The reclassification does not mean younger readers are denied access to All Boys Aren’t Blue or any other books in the libraries (excepting reference materials that can only be used within the library) if they’ve got a library card. A parent or guardian must sign an application for a library card for children under 18, and children 10 and under must be accompanied in the library by a parent, guardian or other responsible adult.

The libraries have made other changes in response to the wave of challenges, spearheaded by local representatives of a conservative political group called Moms for Liberty, formed in 2021 to resist COVID-19 measures such as face masks and vaccine mandates. The broad YA category is now further divided into subcategories deemed more appropriate for middle grades vs. high school ages.

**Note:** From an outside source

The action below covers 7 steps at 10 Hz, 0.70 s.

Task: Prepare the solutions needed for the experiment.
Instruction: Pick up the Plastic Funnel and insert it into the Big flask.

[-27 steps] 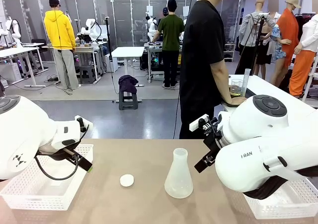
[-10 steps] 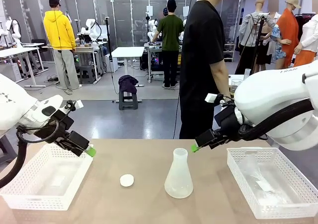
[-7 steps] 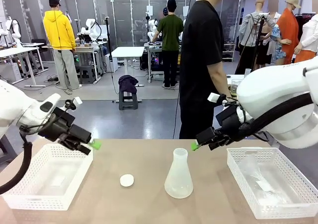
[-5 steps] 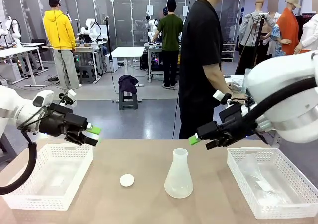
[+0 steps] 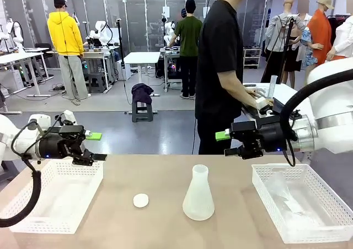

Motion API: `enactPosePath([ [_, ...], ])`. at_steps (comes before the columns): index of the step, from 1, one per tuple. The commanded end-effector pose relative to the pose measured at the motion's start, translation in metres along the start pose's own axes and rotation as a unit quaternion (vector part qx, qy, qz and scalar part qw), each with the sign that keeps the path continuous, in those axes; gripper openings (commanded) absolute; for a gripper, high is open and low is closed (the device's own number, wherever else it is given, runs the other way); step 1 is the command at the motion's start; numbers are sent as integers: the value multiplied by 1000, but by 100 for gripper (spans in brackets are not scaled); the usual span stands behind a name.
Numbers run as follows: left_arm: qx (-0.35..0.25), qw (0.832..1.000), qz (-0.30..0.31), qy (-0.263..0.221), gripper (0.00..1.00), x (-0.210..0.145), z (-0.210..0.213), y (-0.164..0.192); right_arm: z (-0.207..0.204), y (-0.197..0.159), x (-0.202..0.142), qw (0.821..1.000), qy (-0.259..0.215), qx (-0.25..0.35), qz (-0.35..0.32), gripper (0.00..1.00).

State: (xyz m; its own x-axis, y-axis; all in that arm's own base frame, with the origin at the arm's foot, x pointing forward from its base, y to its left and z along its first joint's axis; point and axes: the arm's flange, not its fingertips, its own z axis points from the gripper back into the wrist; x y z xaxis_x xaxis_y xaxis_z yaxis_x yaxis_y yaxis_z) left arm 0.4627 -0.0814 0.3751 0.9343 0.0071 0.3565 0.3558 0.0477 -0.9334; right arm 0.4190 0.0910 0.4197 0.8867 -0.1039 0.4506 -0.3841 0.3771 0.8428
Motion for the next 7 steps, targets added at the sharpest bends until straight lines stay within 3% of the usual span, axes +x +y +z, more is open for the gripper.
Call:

The regional library system is also distributing a pamphlet to guide parents, with directions for finding book review websites, including some that have content warnings about such things as violence and “mature content.”

“We want to make sure that the books in the library are books the people in the community may want to read,” said Athens Regional Library System Executive Director Valerie Bell, who attended the Oglethorpe County board meeting along with some other system librarians.

“That’s the way democracy works,” Bell said after the meeting. “The library is here for everybody. We want to work with parents.”